How many lines of the records below contain the word "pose"? Answer with the number alone.

Data extracted from a collection

*** Begin section ***

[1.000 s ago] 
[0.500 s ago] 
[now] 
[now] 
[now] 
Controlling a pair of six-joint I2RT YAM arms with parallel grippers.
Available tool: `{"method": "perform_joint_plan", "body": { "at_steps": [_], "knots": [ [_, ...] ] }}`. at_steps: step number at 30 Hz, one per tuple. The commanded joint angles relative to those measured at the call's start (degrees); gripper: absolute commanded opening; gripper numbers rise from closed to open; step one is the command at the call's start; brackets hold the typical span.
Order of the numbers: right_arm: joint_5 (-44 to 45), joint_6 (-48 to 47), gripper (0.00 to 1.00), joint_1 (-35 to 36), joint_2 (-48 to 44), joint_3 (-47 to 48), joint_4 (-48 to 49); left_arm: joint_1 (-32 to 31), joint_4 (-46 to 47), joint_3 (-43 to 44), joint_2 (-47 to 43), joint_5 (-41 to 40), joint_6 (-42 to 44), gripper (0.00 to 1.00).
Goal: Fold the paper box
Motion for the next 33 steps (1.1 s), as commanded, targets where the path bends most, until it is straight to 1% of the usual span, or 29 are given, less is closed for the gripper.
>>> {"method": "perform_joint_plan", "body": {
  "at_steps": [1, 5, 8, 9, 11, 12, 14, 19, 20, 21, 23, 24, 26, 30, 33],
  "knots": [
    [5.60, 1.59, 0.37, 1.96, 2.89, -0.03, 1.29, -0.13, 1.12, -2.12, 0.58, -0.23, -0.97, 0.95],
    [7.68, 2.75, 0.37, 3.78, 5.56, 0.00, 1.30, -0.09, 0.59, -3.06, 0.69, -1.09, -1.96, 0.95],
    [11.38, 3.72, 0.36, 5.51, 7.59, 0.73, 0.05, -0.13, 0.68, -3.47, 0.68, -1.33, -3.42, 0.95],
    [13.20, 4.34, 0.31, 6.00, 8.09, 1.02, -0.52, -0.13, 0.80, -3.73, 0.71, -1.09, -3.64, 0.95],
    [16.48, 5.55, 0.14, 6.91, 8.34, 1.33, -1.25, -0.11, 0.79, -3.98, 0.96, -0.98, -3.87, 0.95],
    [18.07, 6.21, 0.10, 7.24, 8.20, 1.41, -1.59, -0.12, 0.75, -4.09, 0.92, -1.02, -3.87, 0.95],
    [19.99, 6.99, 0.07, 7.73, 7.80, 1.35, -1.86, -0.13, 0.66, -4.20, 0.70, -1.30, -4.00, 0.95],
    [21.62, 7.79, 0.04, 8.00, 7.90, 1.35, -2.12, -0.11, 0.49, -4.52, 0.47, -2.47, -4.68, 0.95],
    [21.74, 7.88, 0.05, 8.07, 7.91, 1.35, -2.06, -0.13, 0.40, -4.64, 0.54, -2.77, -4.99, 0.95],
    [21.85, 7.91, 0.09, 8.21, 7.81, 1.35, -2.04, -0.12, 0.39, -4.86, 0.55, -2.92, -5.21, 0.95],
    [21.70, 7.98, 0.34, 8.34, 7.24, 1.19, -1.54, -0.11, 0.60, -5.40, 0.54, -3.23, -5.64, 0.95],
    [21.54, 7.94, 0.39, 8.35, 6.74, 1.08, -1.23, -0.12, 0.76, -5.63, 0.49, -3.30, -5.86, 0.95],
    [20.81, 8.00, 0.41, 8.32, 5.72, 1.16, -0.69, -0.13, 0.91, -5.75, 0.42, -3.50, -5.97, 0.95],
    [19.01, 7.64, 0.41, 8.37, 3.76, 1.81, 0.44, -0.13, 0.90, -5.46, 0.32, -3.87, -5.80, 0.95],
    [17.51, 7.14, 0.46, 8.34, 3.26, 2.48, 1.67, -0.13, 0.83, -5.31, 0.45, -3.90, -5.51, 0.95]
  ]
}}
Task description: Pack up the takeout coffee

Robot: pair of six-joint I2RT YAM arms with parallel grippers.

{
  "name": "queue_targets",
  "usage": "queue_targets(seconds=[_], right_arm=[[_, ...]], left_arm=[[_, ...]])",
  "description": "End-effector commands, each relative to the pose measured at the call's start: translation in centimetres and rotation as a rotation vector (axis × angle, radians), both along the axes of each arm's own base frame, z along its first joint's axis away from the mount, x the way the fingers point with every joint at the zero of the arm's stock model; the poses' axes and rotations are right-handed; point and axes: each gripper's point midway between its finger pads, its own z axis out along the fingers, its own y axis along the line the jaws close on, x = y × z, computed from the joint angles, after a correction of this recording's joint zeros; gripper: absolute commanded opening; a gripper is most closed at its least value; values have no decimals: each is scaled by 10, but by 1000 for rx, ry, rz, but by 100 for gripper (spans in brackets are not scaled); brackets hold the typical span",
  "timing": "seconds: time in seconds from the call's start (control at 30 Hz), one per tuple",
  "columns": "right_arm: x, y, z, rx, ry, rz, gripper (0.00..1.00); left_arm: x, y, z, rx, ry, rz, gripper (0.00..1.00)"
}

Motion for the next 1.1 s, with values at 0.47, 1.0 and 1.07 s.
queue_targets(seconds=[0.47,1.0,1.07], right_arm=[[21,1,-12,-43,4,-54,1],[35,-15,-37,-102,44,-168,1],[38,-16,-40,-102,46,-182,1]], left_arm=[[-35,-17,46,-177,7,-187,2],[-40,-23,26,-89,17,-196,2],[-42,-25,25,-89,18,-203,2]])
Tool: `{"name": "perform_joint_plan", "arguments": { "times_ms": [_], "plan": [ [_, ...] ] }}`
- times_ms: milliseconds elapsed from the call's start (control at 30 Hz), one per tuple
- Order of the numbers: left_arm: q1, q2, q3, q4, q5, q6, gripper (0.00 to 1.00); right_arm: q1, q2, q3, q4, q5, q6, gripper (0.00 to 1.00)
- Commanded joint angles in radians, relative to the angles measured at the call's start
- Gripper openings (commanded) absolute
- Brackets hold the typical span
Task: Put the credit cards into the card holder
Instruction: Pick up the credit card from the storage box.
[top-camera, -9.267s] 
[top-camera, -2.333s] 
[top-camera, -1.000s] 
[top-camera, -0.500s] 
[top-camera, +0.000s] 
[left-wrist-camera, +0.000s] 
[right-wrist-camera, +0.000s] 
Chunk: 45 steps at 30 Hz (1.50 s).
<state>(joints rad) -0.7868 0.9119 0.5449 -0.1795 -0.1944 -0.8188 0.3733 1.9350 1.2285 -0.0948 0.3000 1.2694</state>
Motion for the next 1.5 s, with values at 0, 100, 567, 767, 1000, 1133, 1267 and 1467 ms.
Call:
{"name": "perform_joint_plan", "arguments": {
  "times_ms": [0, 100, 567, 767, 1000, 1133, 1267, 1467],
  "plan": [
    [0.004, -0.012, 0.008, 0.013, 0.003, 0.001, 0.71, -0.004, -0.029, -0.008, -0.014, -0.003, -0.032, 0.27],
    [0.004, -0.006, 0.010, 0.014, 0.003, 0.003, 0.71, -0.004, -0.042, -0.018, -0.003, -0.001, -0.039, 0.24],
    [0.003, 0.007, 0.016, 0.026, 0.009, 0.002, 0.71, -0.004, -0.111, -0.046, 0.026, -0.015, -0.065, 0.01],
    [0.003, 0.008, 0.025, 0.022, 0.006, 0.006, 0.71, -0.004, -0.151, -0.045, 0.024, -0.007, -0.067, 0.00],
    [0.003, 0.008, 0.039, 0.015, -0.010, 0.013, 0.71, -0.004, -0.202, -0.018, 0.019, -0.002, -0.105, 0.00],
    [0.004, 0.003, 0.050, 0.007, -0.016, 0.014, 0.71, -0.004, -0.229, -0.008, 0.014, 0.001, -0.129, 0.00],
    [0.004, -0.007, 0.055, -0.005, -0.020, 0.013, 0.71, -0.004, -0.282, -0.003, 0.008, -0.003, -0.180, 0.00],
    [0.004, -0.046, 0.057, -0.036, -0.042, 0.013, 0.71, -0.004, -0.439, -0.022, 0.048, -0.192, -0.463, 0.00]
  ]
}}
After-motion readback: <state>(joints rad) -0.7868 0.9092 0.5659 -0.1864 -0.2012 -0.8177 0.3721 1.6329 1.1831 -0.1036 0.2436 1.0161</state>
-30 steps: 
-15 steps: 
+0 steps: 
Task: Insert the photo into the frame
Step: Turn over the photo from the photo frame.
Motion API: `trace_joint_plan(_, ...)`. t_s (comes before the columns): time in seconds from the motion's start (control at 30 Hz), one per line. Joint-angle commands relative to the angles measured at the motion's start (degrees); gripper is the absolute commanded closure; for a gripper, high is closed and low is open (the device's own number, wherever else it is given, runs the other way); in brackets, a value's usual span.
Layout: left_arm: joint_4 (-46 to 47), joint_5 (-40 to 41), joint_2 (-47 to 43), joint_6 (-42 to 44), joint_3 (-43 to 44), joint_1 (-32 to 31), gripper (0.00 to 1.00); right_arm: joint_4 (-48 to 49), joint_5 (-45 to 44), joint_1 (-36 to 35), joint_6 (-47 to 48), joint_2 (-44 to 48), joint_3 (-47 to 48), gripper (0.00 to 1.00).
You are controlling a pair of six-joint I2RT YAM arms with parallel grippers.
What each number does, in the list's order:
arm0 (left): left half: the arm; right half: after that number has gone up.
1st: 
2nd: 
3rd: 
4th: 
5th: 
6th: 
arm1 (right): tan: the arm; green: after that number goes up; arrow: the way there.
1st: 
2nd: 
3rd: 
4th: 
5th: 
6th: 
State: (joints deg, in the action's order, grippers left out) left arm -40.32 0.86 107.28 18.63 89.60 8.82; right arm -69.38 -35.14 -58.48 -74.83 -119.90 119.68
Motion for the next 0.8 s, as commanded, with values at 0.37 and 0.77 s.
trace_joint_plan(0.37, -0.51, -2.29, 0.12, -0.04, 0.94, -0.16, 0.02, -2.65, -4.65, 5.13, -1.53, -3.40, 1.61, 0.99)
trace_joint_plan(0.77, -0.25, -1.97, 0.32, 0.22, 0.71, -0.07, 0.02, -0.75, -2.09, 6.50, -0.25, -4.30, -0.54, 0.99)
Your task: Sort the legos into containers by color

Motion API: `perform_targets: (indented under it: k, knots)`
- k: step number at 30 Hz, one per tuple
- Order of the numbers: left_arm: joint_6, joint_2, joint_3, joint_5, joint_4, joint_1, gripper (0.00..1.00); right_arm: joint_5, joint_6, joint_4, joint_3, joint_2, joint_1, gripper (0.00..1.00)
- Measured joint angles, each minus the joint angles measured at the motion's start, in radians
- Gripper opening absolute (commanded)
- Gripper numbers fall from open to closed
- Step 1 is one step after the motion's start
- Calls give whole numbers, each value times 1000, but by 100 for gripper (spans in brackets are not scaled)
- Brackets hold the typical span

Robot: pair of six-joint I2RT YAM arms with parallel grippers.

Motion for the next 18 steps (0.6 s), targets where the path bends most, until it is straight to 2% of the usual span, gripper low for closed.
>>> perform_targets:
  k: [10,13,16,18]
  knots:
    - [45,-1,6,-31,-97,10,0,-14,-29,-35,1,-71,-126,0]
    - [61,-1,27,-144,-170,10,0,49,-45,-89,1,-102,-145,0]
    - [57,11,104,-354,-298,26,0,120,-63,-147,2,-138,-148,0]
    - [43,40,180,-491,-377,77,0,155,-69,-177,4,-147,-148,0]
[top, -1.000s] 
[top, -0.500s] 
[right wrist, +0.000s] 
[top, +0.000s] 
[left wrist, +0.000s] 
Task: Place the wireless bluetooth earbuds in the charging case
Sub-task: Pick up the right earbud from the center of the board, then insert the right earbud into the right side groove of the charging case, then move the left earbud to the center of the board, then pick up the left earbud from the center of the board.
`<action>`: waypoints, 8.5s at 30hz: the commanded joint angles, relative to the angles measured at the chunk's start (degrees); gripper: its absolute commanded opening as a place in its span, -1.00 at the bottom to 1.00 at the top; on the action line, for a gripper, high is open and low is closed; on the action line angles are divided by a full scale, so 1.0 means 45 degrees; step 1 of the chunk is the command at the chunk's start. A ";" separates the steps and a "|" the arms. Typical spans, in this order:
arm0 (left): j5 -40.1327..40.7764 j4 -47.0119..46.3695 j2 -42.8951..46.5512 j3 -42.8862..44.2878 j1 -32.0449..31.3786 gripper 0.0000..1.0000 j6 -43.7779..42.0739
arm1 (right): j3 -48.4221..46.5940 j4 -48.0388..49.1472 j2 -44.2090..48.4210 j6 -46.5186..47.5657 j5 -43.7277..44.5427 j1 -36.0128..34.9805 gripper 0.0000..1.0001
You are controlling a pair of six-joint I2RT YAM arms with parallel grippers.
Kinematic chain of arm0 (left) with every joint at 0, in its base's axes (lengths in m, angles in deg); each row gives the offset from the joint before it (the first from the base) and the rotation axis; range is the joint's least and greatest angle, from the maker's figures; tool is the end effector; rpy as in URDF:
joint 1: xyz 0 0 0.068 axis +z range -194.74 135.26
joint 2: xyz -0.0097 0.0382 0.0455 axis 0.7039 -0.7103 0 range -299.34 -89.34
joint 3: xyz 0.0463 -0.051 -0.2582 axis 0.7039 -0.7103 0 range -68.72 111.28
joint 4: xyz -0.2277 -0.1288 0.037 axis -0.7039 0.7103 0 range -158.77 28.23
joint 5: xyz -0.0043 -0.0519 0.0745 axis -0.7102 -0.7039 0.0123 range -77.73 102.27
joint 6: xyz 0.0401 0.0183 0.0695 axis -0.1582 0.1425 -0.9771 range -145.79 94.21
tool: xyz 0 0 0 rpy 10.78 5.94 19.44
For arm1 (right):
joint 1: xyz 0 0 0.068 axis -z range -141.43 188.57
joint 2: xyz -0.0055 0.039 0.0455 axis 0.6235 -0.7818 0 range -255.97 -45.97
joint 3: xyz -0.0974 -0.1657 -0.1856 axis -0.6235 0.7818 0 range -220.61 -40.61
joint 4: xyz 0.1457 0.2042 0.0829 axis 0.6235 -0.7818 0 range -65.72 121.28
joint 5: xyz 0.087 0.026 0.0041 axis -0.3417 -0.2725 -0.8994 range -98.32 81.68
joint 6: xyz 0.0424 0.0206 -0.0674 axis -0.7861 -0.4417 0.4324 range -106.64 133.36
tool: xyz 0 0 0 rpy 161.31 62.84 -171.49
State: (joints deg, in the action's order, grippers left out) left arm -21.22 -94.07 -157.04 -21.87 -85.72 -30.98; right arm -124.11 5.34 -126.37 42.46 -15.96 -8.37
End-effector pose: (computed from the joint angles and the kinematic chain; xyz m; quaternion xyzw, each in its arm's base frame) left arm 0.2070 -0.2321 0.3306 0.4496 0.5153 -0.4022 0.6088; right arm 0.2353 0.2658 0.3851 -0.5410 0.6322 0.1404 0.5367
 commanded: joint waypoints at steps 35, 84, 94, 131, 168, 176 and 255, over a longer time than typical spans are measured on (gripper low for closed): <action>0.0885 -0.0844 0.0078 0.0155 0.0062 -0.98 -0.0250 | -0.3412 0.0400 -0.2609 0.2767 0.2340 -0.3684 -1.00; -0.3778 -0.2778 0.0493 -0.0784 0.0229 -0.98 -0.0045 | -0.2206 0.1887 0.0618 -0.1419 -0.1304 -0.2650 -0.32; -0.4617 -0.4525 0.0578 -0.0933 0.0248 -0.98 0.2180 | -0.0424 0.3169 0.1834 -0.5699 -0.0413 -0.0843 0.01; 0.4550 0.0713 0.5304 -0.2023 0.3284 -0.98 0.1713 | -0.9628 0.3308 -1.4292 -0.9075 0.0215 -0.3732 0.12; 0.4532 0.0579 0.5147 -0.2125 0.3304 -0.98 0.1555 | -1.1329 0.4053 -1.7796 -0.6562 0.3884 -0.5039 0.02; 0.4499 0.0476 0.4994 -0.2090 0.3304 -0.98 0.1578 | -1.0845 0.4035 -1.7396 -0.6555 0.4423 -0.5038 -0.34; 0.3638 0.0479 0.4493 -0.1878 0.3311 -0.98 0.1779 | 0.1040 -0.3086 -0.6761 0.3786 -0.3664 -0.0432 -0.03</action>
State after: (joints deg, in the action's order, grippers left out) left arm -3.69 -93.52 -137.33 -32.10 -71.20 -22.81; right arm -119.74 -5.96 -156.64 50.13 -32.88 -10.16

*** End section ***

Reply.
2